El estuche de disección le había costado caro pero era completo, incluía tijeras, separadores, bisturís y sondas. Lo pidió por internet. Se sabía casi de memoria el atlas de anatomía. Lo había escrito todo en su diario, desde el primer encuentro en la discoteca hasta el día actual. Le había sacado fotos a escondidas y había pegado su cabeza en fotografías porno. Había dibujado las líneas que quería cortar. Con trazos discontinuos negros, como en el atlas de anatomía.
 
Ella salió por la puerta. Él se preparó. Cuando la portezuela del jardín se cerró, se dispuso a bajar del coche. Ésa sería la parte más complicada. Tenía que obligarla a que se fuera con él, y sin chillar. Había apuntado todas las variantes.

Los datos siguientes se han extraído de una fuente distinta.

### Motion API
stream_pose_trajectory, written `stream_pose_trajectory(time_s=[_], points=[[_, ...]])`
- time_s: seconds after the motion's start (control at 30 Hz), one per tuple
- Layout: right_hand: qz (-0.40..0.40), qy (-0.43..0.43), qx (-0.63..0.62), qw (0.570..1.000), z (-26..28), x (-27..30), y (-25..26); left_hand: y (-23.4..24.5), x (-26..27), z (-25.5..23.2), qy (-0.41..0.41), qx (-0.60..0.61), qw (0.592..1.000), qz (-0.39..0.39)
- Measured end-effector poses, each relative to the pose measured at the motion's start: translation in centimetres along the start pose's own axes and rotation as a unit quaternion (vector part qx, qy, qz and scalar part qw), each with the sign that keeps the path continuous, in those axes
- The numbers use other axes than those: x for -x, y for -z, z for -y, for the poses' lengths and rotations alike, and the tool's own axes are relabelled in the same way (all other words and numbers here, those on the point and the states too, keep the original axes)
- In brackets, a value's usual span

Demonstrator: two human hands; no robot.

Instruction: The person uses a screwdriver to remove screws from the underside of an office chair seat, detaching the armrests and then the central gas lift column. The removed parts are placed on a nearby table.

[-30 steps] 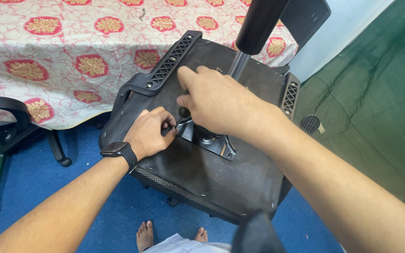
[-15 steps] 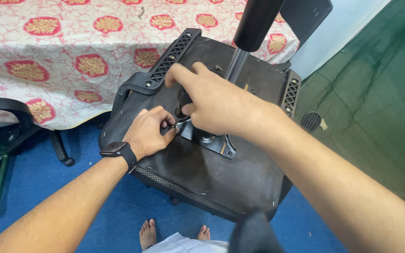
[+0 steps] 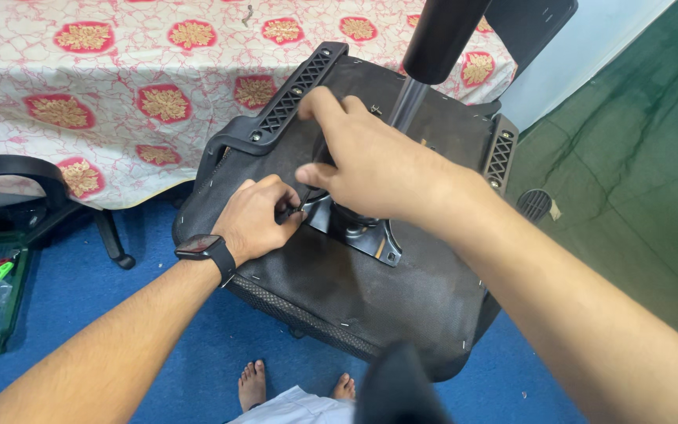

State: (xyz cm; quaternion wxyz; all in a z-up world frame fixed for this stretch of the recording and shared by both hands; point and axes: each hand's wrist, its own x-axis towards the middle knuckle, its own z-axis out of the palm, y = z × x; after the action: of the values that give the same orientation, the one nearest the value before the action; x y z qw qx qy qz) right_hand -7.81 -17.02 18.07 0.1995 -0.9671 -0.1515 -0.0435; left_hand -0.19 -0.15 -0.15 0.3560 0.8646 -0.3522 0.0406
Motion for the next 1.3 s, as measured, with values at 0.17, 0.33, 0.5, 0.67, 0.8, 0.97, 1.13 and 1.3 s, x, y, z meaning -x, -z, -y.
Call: stream_pose_trajectory(time_s=[0.17, 0.33, 0.5, 0.67, 0.8, 0.97, 1.13, 1.3], points=[[0.048, -0.044, 0.088, 0.994, -0.6, -0.3, -0.9, 0.0, 0.0, 0.1, -0.008, 0.008, 1.000, 0.000], [0.037, 0.001, 0.035, 0.999, -0.9, -0.6, -0.7, 0.0, -0.1, 0.0, 0.013, 0.005, 1.000, 0.005], [0.054, -0.042, 0.059, 0.996, -0.4, -0.8, -0.2, 0.0, -0.3, 0.0, 0.027, -0.007, 0.999, 0.027], [0.052, -0.040, 0.059, 0.996, 0.1, -0.8, 0.2, -0.4, -0.5, 0.2, 0.025, 0.006, 1.000, 0.015], [0.091, -0.149, 0.137, 0.975, 0.2, -1.1, 0.4, -0.6, -0.8, 0.6, 0.039, 0.009, 0.999, 0.032], [0.051, 0.051, 0.017, 0.997, 0.2, -0.9, 0.6, -0.7, -0.8, 0.7, 0.024, 0.028, 0.999, 0.020], [0.092, -0.120, 0.120, 0.981, 0.2, -1.2, 0.3, -0.7, -0.8, 0.7, 0.023, 0.024, 0.999, 0.024], [0.098, 0.068, 0.006, 0.993, -0.1, -1.2, 0.8, -0.7, -0.7, 0.6, 0.016, 0.026, 0.999, 0.014]])
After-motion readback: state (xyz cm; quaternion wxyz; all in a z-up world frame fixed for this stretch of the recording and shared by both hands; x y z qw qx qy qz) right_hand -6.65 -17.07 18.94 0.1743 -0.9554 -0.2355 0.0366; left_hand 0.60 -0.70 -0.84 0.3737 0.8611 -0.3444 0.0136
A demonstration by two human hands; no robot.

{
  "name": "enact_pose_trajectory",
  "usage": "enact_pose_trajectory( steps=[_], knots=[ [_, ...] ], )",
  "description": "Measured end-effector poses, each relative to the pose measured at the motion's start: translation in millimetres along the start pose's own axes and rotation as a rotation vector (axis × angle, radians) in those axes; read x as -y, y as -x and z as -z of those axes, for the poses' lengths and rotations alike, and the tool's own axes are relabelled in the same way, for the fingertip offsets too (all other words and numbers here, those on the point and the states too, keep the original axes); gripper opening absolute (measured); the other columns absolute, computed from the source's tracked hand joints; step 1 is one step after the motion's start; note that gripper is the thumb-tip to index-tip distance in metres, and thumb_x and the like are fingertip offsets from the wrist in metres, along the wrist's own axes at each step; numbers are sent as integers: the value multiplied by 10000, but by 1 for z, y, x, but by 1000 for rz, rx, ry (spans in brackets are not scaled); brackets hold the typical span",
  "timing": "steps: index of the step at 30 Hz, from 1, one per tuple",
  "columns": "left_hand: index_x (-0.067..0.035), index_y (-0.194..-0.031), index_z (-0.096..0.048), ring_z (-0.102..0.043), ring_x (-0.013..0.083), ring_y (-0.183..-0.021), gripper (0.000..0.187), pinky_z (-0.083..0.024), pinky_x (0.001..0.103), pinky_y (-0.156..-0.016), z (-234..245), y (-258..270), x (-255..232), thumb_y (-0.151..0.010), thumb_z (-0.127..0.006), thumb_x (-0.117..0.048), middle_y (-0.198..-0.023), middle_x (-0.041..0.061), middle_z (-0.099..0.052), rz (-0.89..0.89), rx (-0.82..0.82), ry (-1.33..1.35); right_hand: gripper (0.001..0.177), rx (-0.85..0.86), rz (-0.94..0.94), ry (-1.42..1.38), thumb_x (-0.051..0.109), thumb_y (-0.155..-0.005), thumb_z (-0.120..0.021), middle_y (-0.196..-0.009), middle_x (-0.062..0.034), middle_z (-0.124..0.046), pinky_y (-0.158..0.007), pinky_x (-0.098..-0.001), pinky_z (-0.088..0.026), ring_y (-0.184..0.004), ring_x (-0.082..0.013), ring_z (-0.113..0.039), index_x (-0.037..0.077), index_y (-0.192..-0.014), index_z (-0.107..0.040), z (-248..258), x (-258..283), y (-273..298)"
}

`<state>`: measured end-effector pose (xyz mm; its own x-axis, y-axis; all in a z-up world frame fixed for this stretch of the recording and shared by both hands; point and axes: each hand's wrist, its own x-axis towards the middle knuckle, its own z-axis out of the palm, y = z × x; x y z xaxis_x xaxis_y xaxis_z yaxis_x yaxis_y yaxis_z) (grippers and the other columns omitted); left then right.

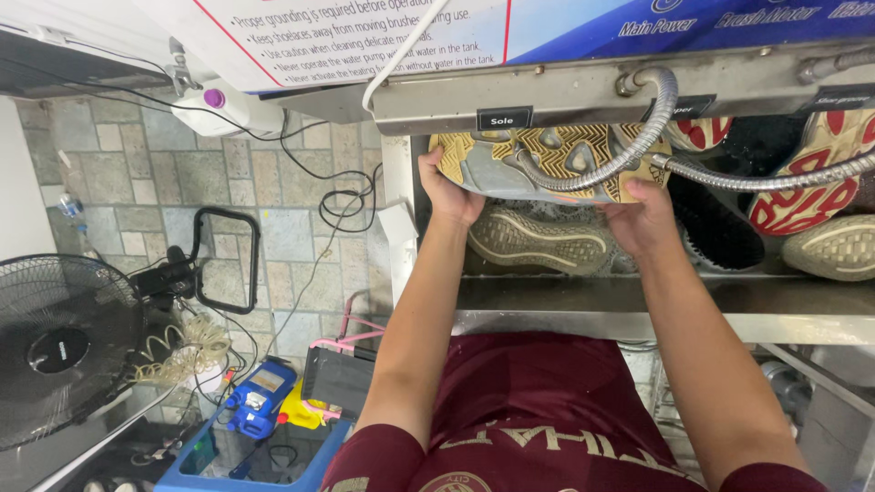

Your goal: The person uses a shoe cleaning machine to clean a grey and orange sneaker. They hold the shoe against rotating brushes and water jets, focusing on the sole and upper parts. The person rotates the shoe to ensure all areas are cleaned and rinsed.

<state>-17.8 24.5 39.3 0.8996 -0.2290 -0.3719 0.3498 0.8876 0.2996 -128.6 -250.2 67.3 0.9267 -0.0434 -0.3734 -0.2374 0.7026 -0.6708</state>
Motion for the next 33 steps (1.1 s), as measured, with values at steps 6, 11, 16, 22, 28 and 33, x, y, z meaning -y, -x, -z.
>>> enact_pose_trajectory(
  steps=[6,11,16,22,28,33],
  knots=[
    [-28,-1409,-543,-600,279,-1299,584,-471,447,-1134,-20,59,-19,-880,-585,-272,-1382,119,-634,137,33,-169,626,9,90,-137,330,-892,-634,-1435,-60,-621,-1225,-450,-431,-1358,-243,-588,87,-1462,-546,-19,0,-1],
    [-18,-1377,-535,-678,254,-1136,507,-599,441,-932,-34,76,-36,-919,-689,-172,-1282,142,-657,229,-160,-469,574,-194,-59,-333,433,-916,-584,-1395,-72,-639,-1184,-483,-464,-1313,-271,-607,107,-1388,-582,-8,-17,-36],
    [-27,-1366,-535,-709,235,-1065,490,-639,395,-831,-44,72,-32,-919,-692,-153,-1228,127,-681,82,-198,-513,602,-197,-139,-300,540,-882,-551,-1279,-89,-666,-1094,-524,-532,-1227,-297,-645,152,-1342,-568,-12,-28,-78],
    [-12,-1334,-558,-733,215,-1001,475,-659,375,-778,-55,55,-25,-896,-698,-133,-1177,118,-703,-14,-221,-480,735,-245,-110,-366,628,-962,-498,-1354,-102,-626,-987,-421,-647,-1150,-277,-710,79,-1450,-498,-15,-28,-117],
    [29,-1287,-591,-727,206,-966,412,-641,337,-744,-32,48,-26,-925,-715,-124,-1158,125,-704,-16,-215,-396,761,-465,-190,-492,599,-1000,-340,-1222,-225,-728,-718,-305,-565,-949,-247,-704,-49,-1325,-569,10,-43,-152],
    [23,-1256,-607,-719,210,-905,364,-612,321,-655,-20,36,-39,-951,-717,-143,-1109,129,-703,-6,-182,-378,459,-330,-124,-376,409,-1053,-483,-1214,-105,-716,-849,-345,-634,-1061,-230,-719,47,-1301,-620,-3,-46,-155]
  ],
)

Más tarde la policía encontró en el sótano de la casa de sus padres las notas, las fotos de la joven, los animales muertos y cientos de películas gore. Los agentes registraron su caso cuando descubrieron en su coche el diario y el estuche de disección. En el sótano también tenía un pequeño laboratorio químico: sus intentos de fabricar cloroformo habían fracasado.
 
Cuando se bajó del coche, el Mercedes le dio con el lado derecho. Salió despedido por encima del capó, se golpeó la cabeza contra el parabrisas y quedó tendido a la izquierda del automóvil. Murió camino del hospital. Tenía veintiún años.
 
Yo defendí al conductor del Mercedes, condenado a un año y seis meses de libertad condicional por homicidio involuntario.